(Records from a dataset)
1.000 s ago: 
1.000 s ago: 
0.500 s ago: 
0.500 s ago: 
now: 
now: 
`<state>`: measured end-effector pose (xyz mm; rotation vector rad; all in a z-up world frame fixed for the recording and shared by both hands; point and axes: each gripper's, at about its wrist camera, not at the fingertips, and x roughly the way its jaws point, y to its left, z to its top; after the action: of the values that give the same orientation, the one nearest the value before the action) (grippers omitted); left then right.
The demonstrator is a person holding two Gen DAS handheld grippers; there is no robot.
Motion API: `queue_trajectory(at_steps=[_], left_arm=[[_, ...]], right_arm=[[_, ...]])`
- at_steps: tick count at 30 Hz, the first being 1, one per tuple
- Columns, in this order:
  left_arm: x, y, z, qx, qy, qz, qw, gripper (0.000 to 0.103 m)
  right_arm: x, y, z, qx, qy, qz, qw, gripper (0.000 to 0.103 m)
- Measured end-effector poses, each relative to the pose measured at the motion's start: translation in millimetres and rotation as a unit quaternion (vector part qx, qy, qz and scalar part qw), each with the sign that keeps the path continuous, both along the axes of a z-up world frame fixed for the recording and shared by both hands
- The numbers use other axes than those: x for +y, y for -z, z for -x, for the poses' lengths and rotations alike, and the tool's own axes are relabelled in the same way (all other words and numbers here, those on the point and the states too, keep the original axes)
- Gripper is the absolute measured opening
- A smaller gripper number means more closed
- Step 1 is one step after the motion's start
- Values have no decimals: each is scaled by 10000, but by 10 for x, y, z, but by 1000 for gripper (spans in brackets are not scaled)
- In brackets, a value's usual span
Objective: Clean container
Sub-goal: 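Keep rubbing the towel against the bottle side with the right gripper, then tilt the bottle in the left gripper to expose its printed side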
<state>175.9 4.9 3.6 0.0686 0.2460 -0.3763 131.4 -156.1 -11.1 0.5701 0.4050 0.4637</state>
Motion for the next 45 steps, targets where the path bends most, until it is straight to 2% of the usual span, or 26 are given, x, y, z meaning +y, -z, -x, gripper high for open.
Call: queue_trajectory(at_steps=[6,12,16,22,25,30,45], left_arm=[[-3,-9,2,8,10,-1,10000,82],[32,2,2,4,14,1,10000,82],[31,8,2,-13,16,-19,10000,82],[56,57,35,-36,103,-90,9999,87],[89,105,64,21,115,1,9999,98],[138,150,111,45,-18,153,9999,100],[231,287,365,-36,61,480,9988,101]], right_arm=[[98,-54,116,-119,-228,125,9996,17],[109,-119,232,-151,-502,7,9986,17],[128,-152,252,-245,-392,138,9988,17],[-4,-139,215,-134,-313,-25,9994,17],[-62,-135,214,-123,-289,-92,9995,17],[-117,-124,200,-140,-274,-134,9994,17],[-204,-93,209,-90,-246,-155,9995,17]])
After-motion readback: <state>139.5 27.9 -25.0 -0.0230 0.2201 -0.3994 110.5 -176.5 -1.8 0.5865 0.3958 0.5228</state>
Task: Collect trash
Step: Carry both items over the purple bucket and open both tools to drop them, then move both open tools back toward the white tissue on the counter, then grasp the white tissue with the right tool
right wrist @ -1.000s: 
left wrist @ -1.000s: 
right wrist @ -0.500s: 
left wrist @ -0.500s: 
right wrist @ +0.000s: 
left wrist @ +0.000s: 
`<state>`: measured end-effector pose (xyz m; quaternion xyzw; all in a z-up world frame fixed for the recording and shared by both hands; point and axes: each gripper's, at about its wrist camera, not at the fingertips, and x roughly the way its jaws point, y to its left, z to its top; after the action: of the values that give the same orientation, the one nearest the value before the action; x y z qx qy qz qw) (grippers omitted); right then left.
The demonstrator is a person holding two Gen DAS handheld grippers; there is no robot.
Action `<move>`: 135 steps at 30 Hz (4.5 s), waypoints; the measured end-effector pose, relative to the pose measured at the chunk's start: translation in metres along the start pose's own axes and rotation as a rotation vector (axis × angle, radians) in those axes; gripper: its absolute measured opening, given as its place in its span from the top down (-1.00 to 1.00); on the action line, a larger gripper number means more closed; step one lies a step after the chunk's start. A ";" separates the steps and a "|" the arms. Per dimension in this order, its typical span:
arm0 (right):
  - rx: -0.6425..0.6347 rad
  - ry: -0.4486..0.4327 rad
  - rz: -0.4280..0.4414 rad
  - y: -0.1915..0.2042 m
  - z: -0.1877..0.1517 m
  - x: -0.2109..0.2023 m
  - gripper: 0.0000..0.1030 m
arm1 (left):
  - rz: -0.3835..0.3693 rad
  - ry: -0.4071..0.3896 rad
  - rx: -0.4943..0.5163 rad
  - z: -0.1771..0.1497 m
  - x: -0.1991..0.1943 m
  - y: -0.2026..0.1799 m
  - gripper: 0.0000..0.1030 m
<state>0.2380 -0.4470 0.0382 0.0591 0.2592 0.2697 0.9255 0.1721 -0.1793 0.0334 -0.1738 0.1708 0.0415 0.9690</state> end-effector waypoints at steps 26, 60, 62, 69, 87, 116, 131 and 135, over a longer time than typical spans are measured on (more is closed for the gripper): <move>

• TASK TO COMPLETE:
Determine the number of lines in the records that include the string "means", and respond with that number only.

• SOLUTION TO THIS PROBLEM:
2